- [Work instructions] Find every line in the data that contains the word "this". Return each of those lines.

(Records from a collection)
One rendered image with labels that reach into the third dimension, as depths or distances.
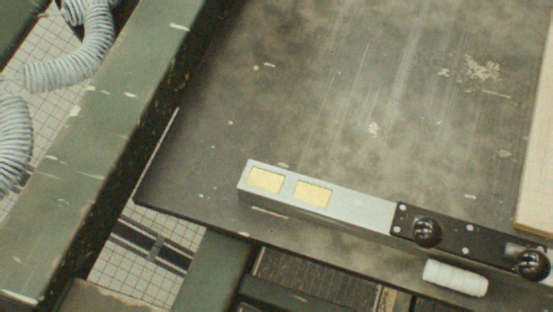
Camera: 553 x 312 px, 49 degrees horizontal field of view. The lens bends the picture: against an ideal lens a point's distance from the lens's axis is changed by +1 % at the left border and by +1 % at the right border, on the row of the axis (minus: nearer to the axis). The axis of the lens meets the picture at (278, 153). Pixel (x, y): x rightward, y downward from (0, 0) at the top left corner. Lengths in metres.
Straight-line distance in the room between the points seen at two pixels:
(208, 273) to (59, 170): 0.25
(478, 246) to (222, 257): 0.36
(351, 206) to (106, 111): 0.37
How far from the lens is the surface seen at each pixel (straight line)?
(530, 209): 0.93
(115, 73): 0.93
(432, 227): 0.72
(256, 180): 0.87
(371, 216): 0.85
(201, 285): 0.89
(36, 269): 0.81
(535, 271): 0.74
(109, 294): 0.82
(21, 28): 1.42
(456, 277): 0.85
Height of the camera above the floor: 1.95
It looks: 19 degrees down
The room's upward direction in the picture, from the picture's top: 58 degrees counter-clockwise
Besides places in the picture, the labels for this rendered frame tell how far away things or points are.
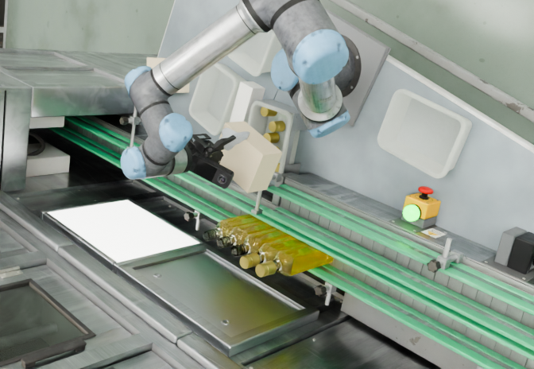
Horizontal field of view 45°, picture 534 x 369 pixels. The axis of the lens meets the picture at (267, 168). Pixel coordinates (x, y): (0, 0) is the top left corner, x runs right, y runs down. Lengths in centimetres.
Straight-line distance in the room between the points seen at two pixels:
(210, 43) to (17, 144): 111
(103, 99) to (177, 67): 106
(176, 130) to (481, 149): 78
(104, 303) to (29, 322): 19
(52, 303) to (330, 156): 90
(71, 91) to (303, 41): 127
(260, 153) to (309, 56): 42
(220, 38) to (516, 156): 78
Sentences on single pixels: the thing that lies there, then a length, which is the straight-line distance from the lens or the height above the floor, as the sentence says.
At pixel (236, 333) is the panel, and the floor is 126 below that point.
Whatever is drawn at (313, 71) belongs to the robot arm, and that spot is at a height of 128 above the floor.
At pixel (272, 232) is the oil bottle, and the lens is 184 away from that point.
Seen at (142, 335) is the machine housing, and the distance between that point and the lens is 163.
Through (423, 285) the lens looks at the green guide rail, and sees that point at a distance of 167.
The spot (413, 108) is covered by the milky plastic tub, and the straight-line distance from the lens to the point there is 182.
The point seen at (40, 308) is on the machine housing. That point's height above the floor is 156.
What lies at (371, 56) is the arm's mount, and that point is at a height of 77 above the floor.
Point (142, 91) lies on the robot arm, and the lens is 150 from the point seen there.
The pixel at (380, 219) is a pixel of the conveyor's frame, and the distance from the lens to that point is 176.
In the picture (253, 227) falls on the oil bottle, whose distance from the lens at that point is 185.
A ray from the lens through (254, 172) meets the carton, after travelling 168.
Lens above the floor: 232
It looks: 47 degrees down
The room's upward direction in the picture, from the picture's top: 98 degrees counter-clockwise
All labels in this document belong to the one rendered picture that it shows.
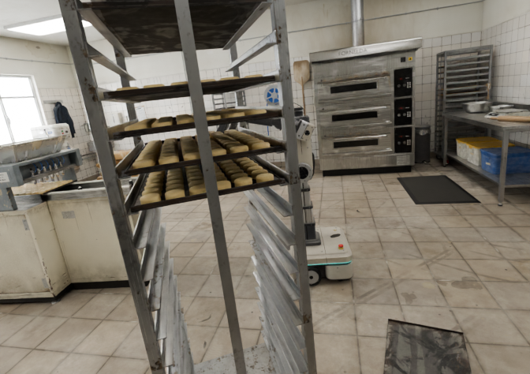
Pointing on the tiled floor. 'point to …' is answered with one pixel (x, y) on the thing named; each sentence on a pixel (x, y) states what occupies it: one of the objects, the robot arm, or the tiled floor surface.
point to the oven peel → (301, 75)
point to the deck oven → (366, 107)
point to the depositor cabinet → (31, 256)
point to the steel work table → (502, 147)
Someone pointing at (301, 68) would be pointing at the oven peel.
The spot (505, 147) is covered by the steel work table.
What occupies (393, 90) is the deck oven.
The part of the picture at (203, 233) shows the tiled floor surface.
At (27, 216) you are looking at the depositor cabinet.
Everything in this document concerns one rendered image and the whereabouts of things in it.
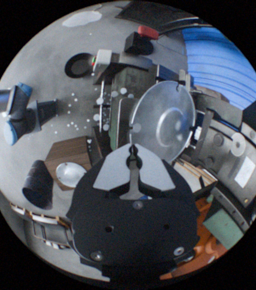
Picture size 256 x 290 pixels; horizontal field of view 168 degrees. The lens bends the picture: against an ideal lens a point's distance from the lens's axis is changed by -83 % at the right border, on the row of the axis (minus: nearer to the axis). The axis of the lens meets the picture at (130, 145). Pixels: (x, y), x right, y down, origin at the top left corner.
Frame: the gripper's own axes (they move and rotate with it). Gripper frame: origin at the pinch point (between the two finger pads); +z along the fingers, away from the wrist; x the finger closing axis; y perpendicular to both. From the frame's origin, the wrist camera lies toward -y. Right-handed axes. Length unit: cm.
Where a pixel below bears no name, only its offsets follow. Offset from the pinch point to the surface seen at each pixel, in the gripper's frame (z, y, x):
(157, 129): 12.5, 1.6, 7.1
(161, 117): 12.9, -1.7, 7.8
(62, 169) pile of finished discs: 33, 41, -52
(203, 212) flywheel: -3, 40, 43
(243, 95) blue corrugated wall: 41, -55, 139
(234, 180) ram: -6.5, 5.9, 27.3
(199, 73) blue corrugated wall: 117, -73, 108
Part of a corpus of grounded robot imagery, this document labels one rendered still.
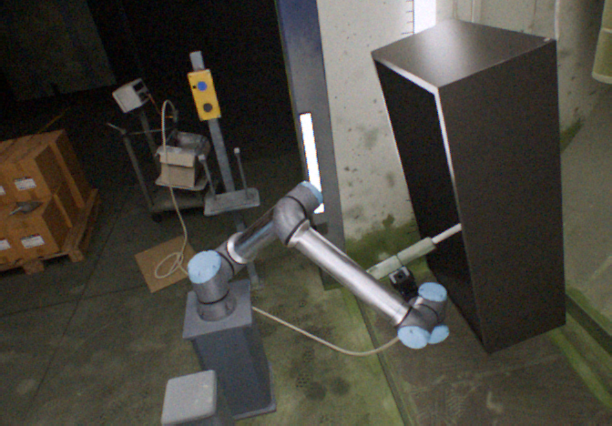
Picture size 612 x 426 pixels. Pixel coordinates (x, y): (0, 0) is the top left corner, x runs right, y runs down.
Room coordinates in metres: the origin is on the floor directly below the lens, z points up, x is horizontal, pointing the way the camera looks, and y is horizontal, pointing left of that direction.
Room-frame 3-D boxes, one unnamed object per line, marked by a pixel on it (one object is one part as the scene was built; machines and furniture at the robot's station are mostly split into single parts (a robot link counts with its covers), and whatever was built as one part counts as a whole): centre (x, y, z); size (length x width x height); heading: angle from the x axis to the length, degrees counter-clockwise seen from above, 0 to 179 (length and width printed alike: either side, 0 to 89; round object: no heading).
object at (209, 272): (1.51, 0.49, 0.83); 0.17 x 0.15 x 0.18; 142
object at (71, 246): (3.59, 2.52, 0.07); 1.20 x 0.80 x 0.14; 12
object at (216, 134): (2.39, 0.46, 0.82); 0.06 x 0.06 x 1.64; 5
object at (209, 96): (2.33, 0.46, 1.42); 0.12 x 0.06 x 0.26; 95
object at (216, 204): (2.23, 0.44, 0.95); 0.26 x 0.15 x 0.32; 95
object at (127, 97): (3.73, 1.21, 0.64); 0.73 x 0.50 x 1.27; 84
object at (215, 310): (1.50, 0.49, 0.69); 0.19 x 0.19 x 0.10
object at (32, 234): (3.21, 2.32, 0.32); 0.38 x 0.29 x 0.36; 12
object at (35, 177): (3.59, 2.38, 0.69); 0.38 x 0.29 x 0.36; 6
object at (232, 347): (1.50, 0.49, 0.32); 0.31 x 0.31 x 0.64; 5
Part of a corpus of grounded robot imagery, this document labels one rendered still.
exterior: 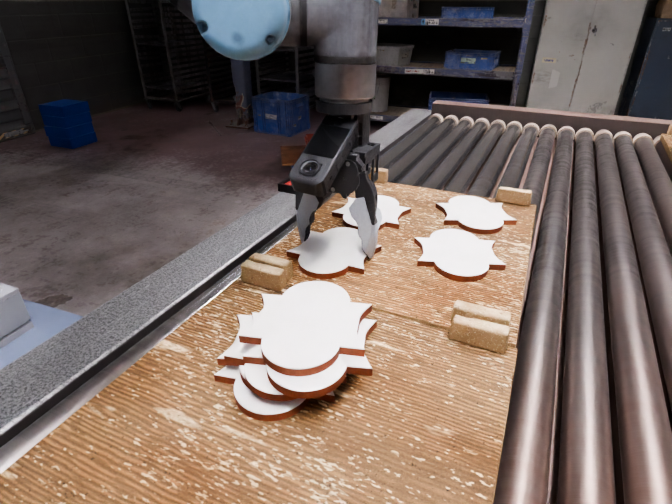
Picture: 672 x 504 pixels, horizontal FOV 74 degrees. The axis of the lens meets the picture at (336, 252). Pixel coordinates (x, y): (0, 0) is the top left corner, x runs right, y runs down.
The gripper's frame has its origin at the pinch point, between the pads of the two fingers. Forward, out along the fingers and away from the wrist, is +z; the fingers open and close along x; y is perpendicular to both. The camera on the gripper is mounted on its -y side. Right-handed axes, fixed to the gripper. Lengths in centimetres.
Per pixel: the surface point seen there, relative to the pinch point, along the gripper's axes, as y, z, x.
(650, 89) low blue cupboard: 466, 22, -111
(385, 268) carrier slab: -0.5, 1.1, -7.9
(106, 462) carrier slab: -37.5, 2.6, 2.8
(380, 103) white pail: 450, 54, 145
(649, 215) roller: 39, 1, -44
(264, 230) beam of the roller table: 6.1, 3.0, 15.7
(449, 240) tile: 9.3, -0.3, -14.5
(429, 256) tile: 3.4, 0.0, -12.9
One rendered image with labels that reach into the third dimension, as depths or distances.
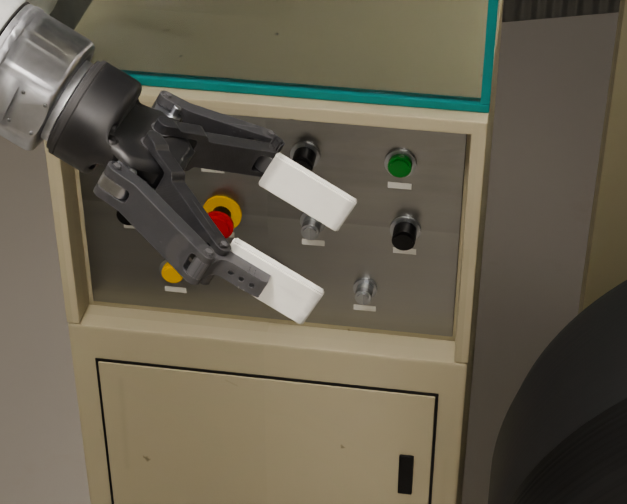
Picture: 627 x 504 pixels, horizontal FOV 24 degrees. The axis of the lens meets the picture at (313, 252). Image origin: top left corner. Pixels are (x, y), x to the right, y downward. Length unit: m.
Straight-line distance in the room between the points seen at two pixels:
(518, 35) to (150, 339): 2.88
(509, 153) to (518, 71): 0.48
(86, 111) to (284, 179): 0.17
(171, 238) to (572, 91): 3.52
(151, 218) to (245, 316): 1.05
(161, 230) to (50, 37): 0.15
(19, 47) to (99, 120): 0.07
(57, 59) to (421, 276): 1.00
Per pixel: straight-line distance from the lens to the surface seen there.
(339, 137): 1.81
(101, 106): 1.00
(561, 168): 4.04
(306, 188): 1.09
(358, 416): 2.01
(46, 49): 1.00
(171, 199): 0.99
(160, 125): 1.03
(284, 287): 0.97
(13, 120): 1.01
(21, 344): 3.44
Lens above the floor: 2.15
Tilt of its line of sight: 36 degrees down
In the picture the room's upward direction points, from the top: straight up
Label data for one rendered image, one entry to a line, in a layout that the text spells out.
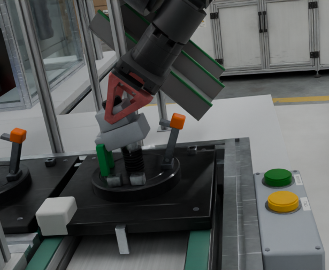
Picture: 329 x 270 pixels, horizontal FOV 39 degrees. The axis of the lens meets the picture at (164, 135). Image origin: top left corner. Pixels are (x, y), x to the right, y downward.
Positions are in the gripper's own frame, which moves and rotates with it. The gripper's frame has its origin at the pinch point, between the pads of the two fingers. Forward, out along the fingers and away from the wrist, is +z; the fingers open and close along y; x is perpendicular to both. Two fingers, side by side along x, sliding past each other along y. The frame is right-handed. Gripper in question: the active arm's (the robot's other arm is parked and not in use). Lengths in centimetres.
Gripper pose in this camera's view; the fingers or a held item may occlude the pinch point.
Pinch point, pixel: (115, 112)
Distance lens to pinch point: 69.7
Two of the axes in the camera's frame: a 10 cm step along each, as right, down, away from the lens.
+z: -5.5, 7.4, 3.9
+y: -1.7, 3.5, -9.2
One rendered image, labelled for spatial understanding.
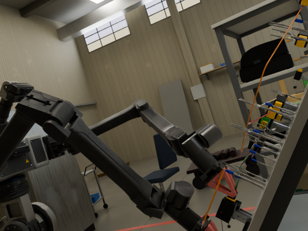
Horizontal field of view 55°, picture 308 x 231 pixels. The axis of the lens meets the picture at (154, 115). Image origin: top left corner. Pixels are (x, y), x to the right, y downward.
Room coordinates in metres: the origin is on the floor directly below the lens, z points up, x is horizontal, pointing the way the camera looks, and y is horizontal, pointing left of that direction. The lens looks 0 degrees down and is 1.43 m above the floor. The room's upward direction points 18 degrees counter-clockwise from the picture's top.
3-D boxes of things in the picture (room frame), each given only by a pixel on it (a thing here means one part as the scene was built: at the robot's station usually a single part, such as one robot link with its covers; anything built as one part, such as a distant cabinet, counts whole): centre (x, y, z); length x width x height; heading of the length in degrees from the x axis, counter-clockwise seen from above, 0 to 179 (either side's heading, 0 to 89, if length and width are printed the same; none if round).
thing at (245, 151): (5.25, -0.96, 0.54); 1.35 x 0.78 x 1.08; 71
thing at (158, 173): (4.59, 0.20, 0.59); 0.69 x 0.65 x 1.18; 76
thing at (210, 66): (10.04, -2.24, 2.47); 0.44 x 0.37 x 0.24; 69
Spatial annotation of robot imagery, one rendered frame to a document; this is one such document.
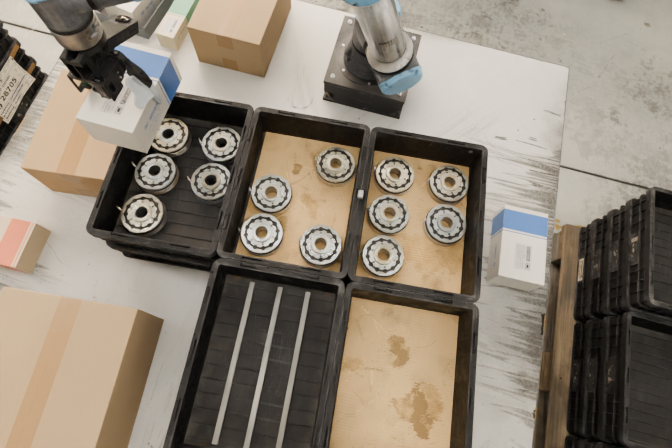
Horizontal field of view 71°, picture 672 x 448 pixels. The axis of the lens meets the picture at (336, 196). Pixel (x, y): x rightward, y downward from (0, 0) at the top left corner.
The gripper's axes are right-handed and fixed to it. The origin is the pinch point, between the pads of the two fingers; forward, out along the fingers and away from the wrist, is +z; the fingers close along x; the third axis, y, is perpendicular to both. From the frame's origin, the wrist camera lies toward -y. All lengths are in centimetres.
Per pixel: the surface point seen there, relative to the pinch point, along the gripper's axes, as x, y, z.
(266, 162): 26.1, -4.0, 27.8
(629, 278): 144, -12, 62
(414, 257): 69, 11, 28
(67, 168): -20.4, 12.9, 24.6
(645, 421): 158, 29, 73
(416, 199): 67, -5, 28
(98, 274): -9, 34, 40
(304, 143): 34.1, -12.3, 27.8
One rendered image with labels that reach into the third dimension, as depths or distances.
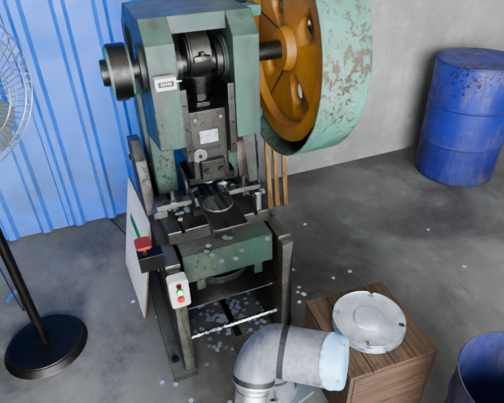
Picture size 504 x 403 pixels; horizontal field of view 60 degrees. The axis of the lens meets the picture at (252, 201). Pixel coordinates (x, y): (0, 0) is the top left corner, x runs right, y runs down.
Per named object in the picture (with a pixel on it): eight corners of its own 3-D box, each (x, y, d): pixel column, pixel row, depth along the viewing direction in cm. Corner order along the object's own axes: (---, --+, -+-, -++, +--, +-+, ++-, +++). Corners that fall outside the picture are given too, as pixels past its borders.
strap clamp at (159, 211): (193, 210, 188) (190, 190, 182) (154, 220, 183) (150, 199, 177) (190, 203, 193) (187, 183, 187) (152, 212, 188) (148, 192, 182)
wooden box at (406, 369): (421, 401, 187) (438, 349, 167) (342, 429, 177) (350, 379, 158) (371, 330, 219) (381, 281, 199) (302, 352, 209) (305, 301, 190)
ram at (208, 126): (234, 177, 175) (229, 106, 158) (198, 185, 170) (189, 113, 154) (220, 157, 188) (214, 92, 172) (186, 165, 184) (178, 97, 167)
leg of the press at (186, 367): (199, 374, 201) (174, 217, 151) (174, 383, 198) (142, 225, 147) (159, 254, 273) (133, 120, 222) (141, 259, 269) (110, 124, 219)
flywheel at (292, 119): (410, 14, 126) (309, -101, 161) (350, 22, 120) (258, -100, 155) (338, 167, 186) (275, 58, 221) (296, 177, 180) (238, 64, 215)

- [Finished task]
Besides places in the picture, the labels for this rendered frame tell how far away things or points are.
All labels in this document belong to the one rendered picture that it shows.
Everything in this document concerns one rendered image and the whereabouts of things in it.
Part of a corpus of grounded robot imagery, this document labels one rendered still.
Part of a corpus of grounded robot imagery, this document labels one rendered still.
Gripper pose in this camera's view; the fingers or a held item may occlude the pinch point.
Spatial annotation of robot imagery, one rendered frame to a document; this is one such document.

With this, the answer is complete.